▶ _To do_
Retype the data exactly, from its first line to the line containing "Camera: 312 x", including both, and skip any picture.

▶ _Data shown_

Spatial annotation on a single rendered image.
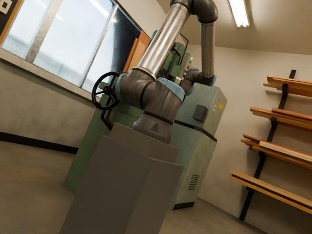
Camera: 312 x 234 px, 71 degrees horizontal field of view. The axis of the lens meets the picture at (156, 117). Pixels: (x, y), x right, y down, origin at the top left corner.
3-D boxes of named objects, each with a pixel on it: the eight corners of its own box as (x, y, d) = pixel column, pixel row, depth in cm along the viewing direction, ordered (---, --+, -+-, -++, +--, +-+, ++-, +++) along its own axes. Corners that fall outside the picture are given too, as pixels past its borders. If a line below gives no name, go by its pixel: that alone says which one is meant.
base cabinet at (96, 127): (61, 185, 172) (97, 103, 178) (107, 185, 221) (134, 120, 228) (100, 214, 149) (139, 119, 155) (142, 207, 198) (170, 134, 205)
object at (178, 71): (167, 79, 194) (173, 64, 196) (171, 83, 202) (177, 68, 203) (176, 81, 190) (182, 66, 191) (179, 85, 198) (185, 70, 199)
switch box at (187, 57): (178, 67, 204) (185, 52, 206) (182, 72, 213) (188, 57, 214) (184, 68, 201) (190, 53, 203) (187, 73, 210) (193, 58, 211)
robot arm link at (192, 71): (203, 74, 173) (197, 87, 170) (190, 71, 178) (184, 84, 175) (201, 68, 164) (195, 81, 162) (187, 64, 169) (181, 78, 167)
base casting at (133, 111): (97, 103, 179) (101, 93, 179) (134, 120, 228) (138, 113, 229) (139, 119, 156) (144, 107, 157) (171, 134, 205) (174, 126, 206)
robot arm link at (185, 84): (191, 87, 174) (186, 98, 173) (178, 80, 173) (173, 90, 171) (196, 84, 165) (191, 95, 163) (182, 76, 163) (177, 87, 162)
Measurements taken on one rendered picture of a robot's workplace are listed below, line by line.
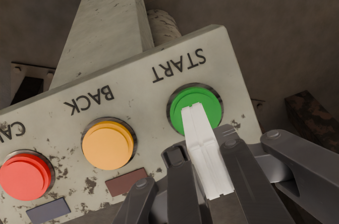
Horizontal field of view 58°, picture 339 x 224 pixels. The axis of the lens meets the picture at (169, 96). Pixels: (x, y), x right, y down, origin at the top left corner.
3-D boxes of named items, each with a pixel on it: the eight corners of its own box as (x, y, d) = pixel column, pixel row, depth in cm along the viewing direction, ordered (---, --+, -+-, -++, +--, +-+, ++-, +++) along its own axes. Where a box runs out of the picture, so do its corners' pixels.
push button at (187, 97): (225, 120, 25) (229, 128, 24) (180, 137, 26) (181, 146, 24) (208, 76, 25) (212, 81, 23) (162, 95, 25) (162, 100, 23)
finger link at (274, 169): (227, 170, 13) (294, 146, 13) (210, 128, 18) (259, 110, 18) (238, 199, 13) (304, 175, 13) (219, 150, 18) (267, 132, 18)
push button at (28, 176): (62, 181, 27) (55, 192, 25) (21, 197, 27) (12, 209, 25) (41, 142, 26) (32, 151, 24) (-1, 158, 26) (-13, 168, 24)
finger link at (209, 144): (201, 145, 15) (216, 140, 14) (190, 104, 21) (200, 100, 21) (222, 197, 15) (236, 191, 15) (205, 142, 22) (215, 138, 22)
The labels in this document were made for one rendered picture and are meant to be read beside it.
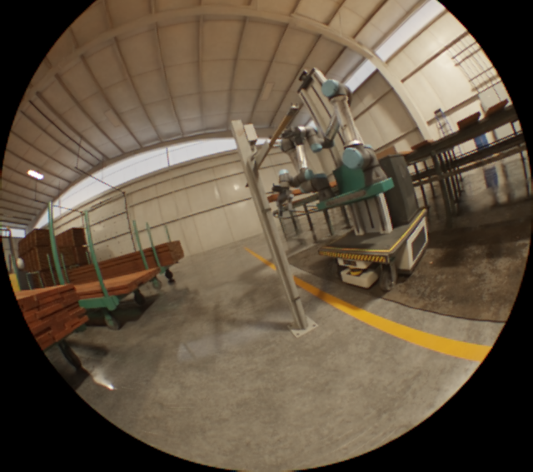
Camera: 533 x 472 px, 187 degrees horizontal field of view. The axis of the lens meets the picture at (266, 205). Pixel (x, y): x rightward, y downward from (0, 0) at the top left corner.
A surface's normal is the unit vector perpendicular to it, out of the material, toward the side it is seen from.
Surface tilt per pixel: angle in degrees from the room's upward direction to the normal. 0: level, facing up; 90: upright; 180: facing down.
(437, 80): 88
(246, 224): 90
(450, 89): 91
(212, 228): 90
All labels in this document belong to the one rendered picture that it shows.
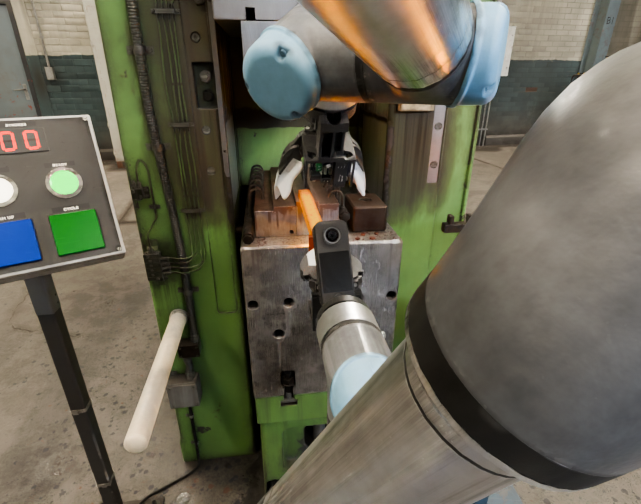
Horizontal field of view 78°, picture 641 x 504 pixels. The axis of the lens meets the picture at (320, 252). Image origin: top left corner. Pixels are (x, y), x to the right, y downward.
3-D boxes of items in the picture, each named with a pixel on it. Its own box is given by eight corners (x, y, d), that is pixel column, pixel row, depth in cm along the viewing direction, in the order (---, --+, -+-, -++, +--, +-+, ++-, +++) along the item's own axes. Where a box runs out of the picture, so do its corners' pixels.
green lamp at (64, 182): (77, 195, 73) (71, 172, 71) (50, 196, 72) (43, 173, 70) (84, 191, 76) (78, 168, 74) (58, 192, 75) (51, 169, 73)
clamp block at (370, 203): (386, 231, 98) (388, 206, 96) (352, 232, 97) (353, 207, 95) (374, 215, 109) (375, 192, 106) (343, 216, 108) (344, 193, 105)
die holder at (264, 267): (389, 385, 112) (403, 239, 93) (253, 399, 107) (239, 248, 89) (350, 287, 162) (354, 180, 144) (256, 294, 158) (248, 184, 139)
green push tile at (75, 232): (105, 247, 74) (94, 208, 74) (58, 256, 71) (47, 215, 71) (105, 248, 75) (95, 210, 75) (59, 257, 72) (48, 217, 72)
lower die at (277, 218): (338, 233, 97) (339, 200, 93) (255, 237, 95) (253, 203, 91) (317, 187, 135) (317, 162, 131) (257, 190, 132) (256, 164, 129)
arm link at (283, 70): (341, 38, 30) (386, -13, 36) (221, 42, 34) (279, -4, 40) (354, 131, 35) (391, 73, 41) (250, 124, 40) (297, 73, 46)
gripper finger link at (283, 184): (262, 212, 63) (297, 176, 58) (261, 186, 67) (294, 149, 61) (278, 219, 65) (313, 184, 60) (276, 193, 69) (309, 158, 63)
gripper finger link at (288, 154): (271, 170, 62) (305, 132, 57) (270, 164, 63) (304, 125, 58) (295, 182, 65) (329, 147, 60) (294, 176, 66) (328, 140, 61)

▶ _Result of this exercise_
Spatial annotation on a single rendered image.
Camera: 312 x 234 px, 71 degrees horizontal field of view. The axis of the lens meets the picture at (156, 117). Pixels: (x, y), x right, y down, origin at the top left corner.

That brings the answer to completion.